The betrothal and wedding did not always take place in one ceremony and at the same time. In Talmudic and Geonic (7th to 11th centuries) times, these were separate ceremonies. First, a betrothal ceremony took place in which the man gave his wife a ring (or a different object) and said to her "You are hereby betrothed unto me by means of this ring according to the laws of Moses and Israel". Then, the ketubah was signed. After the betrothal each spouse would continue living on their own - they were neither allowed to be sexually intimate nor meet each other privately. The wedding served as a festive ceremony that marked the wife’s entry into her husband’s home. If the bride was a virgin, the wedding would take place 12 or more months following the betrothal. If the bride was a widow, the wedding would take place 30 days after the betrothal. In both cases, a get was required to dissolve a betrothal. The betrothal was conditional in certain difficult situations so that the court could cancel it in case obtaining a get was problematic.
Today, both ceremonies take place together, under the bridal canopy (huppah). Nowadays the engagement has replaced the traditional betrothal ceremony - it does not obligate the couple according to Jewish law. During the Mishnah and Talmud periods, conditions could be added at the time of betrothal. If, for some reason these conditions weren’t met, the betrothal could be annulled without a get. However, the Talmud is not clear regarding conditional weddings. For example, in Yebamot 107a it states, “there is no condition in marriage” (it can be understood to be a rhetorical statement in that context, from which we do not necessarily glean a judgment on conditional marriages). This statement can be understood to mean that conditions apply only to the time between the betrothal and the wedding.
Some decisors used conditional marriage as a method to help solve halakhic problems. For example, in the 15th century, Rabbi Israel Isserlein and his pupil Rabbi Israel of Bruna applied this solution in similar cases: a widow whose husband died while they were childless and she therefore had to get halitzah [a ceremony in which she was released] from his brother in order to remarry]. The brother was an apostate, and therefore refused to take part in the ceremony. The well known 18th and 19th century decisors, the Hatam Sofer and the Nodah Beyehudah, followed the opinion of Rabbi Bruna, and in time a condition was accepted that if a husband dies and the wife needs halitzah from an apostate brother, the betrothal is cancelled (the Hatam Sofer expanded the condition to the case of a missing brother).

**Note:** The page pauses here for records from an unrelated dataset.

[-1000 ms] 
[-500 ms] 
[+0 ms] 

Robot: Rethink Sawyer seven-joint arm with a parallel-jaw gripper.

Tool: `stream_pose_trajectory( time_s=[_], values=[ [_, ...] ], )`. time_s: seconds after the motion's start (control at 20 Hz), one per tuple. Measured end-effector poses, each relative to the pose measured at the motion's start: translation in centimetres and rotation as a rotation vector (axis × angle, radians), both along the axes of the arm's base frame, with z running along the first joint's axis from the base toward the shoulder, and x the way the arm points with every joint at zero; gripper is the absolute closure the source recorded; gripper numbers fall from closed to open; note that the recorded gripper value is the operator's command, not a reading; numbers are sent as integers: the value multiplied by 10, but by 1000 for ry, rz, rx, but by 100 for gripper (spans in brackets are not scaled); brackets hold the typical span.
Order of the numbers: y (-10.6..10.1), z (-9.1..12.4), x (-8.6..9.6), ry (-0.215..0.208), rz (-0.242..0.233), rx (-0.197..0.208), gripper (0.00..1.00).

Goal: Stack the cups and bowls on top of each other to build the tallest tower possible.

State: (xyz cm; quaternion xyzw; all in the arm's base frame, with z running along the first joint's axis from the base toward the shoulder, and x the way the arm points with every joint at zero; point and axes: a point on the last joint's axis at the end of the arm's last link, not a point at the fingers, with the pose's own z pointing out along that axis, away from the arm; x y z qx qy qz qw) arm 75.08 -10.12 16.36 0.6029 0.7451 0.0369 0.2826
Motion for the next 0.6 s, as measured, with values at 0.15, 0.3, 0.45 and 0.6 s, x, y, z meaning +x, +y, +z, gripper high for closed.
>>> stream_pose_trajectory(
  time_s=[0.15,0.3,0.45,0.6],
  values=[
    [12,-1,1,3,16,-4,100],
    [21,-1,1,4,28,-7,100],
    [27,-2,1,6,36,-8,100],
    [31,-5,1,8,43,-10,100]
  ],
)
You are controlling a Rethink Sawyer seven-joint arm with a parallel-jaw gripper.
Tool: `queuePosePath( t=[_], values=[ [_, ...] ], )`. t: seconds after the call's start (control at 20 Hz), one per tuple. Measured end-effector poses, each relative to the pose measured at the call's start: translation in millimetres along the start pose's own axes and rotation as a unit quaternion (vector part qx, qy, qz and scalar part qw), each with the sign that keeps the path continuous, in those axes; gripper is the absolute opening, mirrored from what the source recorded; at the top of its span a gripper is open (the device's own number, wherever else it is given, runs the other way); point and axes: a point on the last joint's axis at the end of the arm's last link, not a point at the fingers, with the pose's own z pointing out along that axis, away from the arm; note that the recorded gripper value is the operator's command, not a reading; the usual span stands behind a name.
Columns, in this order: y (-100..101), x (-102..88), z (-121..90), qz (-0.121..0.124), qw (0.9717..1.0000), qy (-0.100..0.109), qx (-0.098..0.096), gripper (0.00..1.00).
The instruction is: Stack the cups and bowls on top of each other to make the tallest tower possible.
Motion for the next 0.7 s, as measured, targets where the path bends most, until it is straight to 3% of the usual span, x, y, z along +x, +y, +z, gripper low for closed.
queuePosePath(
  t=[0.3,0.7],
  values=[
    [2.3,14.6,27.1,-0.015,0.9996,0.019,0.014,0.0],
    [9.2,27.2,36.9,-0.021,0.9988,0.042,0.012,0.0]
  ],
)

At the end of the 19th century and the beginning of the 20th century, there were additional attempts to apply conditional marriage in order to solve existing problems surrounding the get. In 1907, following civil marriages in France, some Jewish men divorced their wives in civil courts without giving them a get, the French Rabbis formulated a condition that stated that if a court ruled for divorce and the husband refused to give a get the marriage would be null and void. In 1924 members of the Rabbinic Court in Istanbul proposed that the betrothal should be annulled if the husband left his wife for a long period of time without her permission, if he did not accept the Rabbinic Court ruling to give her a get, if he contracted a contagious or mental disease, if the wife required halitzah from a recalcitrant brother in law or one who lost his memory.
It was difficult to implement these conditions. Firstly, it was difficult to formulate the condition in a way that would be accepted by a wide range of rabbinic authorities. Secondly, many rabbis were opposed in principle to conditional marriages, in contrast to conditional betrothals that had been acceptable in Talmudic times.
In 1966 the Orthodox Rabbi Eliezer Berkovits published T'nai Bi'N'suim u'V'Get (Conditional Marriage and Divorce) that provoked harsh reactions in the Orthodox world.
In 1968 the Conservative movement in the U.S. adopted the conditional marriage solution. In some Conservative ceremonies, the couple is asked to sign an agreement before the huppah in front of a Rabbinic Court that states that the marriage is conditional. The agreement stipulates that if the couple were to obtain a civil divorce and the husband refuses to give his wife a get within 6 months, the marriage would be null and void (a minority of rabbis use this solution, because in cases when a get cannot be obtained, the Conservative movement’s Rabbinic Court performs hafka'at kiddushin – betrothal annulment).